ChatGPT is on the Rise in Public Schools

Why is ChatGPT so popular in schools? We asked Dunbar students and English teachers their thoughts.

In November 2022 ChatGPT, an artificial intelligence chatbot developed by OpenAI was launched. 

ChatGPT became well known for its ability to produce human-like responses. AI is popularly used as a search engine, to write emails, poems, and scripts, and to answer questions. Two months after its initial launch, the chatbot had 100 million monthly users in Jan. OpenAI has projected revenues of $200 million for 2023, and $1 billion by 2024. 

However, many of the chatbot users are students.

Dunbar students were polled to see if they had ever used ChatGPT. In this poll, 59% of students claimed they had used the chatbot. 41% of students claimed they had not. 

“I used it for my English class,” senior Katie Bridwell said. “My teacher asked my class to utilize it for brainstorming our essays.”

According to Dunbar English teacher Mr. Gary Egan, AI is a knowledgeable tool to use for brainstorming. 

“Ideas come from everywhere in society, so why shouldn’t AI be a part of that part of the writing process?” said Mr. Egan. “AI has so much more breadth of knowledge than any student can have. It has “read” more than any of them have a chance to read.” 

Dunbar English teacher Mrs. Brooke Jackson agrees ChatGPT can help students.

When I was doing research on ChatGPT for a project I found that it was incredibly helpful in terms of helping students understand concepts if they are willing to ask multiple questions,” she said.

“I copy and pasted an old student essay and I asked it to identify grammar errors. I then asked it to explain the rule behind each grammar mistake. It went through the misunderstanding and gave me other examples. I also asked it to suggest places where I needed to develop my essay more. It told me specific paragraphs that needed more information. It did not give the answers but helped me see where the essay was lacking. If a student doesn’t understand a question, they can type it into ChatGPT,” said Mrs. Jackson. 

Nevertheless, senior Addison Cremeans said the chatbot does more harm than good.

“When you bring AI into the picture, students will lose the motivation to dig for good research,” Cremeans said. “Some of the AI’s information is incorrect.”

Dunbar English teacher Ms. Amanda Holt also said the misinformation spread by ChatGPT concerns her.

“ChatGPT has been shown to make-up information,” Ms. Holt said. “Some of the responses generated are not trustworthy at all. Some of my colleagues that teach at the college level tested it and found that ChatGPT just made up false citations—research that just didn’t exist. This will help lead to more widespread misinformation.”

Dunbar students were polled to see if they thought ChatGPT should be used in schools. In this poll, 84% of students claimed they think the chatbot should be used. 14% of students claimed it should not.

Senior Chloe McCain believes the chatbot takes away critical thinking skills formed in school.

“When people use it for things like essays, it takes away that creativity and critical thinking skills kids need when they write papers, “ McCain said. “It’s good to exercise your brain with writing and reading. When a robot does that, you get nothing.”

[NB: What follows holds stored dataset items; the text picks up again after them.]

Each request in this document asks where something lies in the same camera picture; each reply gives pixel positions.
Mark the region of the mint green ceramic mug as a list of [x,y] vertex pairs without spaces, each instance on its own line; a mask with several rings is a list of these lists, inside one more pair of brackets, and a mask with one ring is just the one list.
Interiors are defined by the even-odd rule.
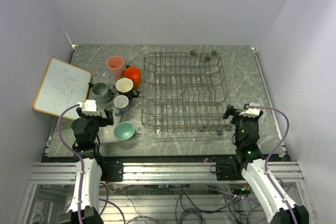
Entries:
[[139,129],[131,122],[121,122],[114,128],[113,135],[117,140],[125,141],[129,140]]

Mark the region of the dark grey glazed mug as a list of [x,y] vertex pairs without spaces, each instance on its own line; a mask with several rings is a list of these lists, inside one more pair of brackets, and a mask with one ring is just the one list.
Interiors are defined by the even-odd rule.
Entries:
[[106,83],[99,82],[91,88],[94,99],[98,104],[110,102],[116,92],[115,86],[108,86]]

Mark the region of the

However, some have concerns about plagiarism issues the chatbot would cause. 

I am hesitant to say ChatGPT should be used or not used in schools,” said Mrs. Jackson. “It is all about how it is used. There would be real learning if it were allowed, but there would also be rampant plagiarism.”

Dunbar students were polled to see if they would consider using ChatGPT to complete their assignments for school. In this poll, 64% of students claimed they would. 36% of students claimed they might.

“I am not worried that students will use ChatGPT to complete school assignments,” Mr. Egan said. “I know they will. But they’re just cheating their peers and teachers.”

ChatGPT is currently blocked on all FCPS devices and networks. 

“AI is getting scary,” senior Will Graves said. “I’m scared of how it will impact schools next.”